▸ **Activity**
Whatever pictures appear, omit them, and repeat the data below exactly.

***** Information supplied

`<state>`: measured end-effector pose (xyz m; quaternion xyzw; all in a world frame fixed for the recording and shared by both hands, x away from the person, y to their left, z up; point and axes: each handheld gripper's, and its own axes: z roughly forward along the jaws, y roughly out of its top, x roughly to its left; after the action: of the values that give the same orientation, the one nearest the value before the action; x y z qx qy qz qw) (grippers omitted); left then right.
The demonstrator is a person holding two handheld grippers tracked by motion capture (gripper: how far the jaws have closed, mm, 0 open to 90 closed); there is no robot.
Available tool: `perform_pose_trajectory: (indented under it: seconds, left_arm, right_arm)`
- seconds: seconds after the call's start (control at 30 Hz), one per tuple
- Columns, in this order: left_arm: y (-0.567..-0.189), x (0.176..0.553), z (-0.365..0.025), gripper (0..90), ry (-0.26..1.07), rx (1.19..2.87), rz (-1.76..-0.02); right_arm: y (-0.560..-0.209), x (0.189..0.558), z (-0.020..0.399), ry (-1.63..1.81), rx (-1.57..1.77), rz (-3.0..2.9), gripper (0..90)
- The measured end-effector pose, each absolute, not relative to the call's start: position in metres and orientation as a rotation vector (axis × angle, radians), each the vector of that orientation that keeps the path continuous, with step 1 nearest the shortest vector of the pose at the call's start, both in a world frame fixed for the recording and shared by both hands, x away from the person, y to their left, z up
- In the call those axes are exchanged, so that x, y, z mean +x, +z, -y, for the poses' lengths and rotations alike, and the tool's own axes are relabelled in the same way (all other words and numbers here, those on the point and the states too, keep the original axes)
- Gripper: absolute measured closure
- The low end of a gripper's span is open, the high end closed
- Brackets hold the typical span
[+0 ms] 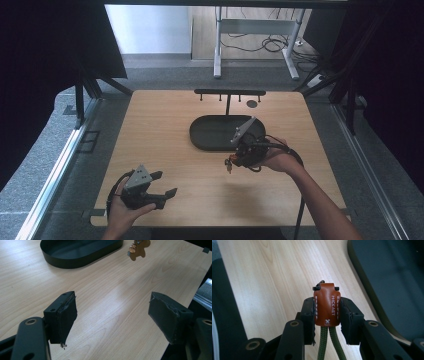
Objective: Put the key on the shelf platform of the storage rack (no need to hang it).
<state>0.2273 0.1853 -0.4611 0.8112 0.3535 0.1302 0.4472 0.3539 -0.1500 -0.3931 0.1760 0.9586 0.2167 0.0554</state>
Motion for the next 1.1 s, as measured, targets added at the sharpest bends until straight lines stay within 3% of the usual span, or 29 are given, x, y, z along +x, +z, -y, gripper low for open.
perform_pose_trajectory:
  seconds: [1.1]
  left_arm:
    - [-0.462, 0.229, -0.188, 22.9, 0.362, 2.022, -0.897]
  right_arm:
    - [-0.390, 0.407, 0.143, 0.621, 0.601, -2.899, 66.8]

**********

▸ **Result of this exercise**
`<state>`: measured end-effector pose (xyz m; quaternion xyzw; all in a world frame fixed for the recording and shared by both hands, x away from the person, y to their left, z up; point and axes: each handheld gripper's, and its own axes: z roughly forward along the jaws, y roughly out of its top, x roughly to its left; after the action: of the values that give the same orientation, the one nearest the value before the action; x y z qx qy qz qw) (grippers omitted); left then right.
The demonstrator is a person holding two handheld grippers tracked by motion capture (gripper: how far the jaws have closed, mm, 0 open to 90 closed); there is no robot.
Available tool: `perform_pose_trajectory: (indented under it: seconds, left_arm, right_arm)`
- seconds: seconds after the call's start (control at 30 Hz), one per tuple
- Columns, in this order: left_arm: y (-0.567..-0.189), x (0.176..0.553), z (-0.365..0.025), gripper (0..90), ry (-0.26..1.07), rx (1.19..2.87), rz (-1.76..-0.02); right_arm: y (-0.560..-0.209), x (0.189..0.558), z (-0.020..0.399), ry (-1.63..1.81), rx (-1.57..1.77), rz (-3.0..2.9), gripper (0..90)
- The measured end-effector pose, each absolute, not relative to the call's start: position in metres and orientation as a rotation vector (axis × angle, radians), each the vector of that orientation that keeps the path continuous, with step 1 nearest the shortest vector of the pose at the call's start, both in a world frame fixed for the recording and shared by both hands, x away from the person, y to their left, z up
- In the call those axes are exchanged, so that x, y, z mean +x, +z, -y, for the poses' lengths and rotations alike, and the tool's own axes are relabelled in the same way (all other words and numbers here, those on the point and the states too, keep the original axes)
- Gripper: absolute measured closure
- The low end of a gripper's span is open, the high end closed
- Brackets hold the typical span
[+0 ms] 
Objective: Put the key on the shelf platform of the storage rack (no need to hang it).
<state>0.2273 0.1853 -0.4611 0.8112 0.3535 0.1302 0.4472 0.3539 -0.1500 -0.3931 0.1760 0.9586 0.2167 0.0554</state>
Motion for the next 1.1 s, as measured, targets added at the sharpest bends until straight lines stay within 3% of the usual span, or 29 are given, x, y, z along +x, +z, -y, gripper low for open.
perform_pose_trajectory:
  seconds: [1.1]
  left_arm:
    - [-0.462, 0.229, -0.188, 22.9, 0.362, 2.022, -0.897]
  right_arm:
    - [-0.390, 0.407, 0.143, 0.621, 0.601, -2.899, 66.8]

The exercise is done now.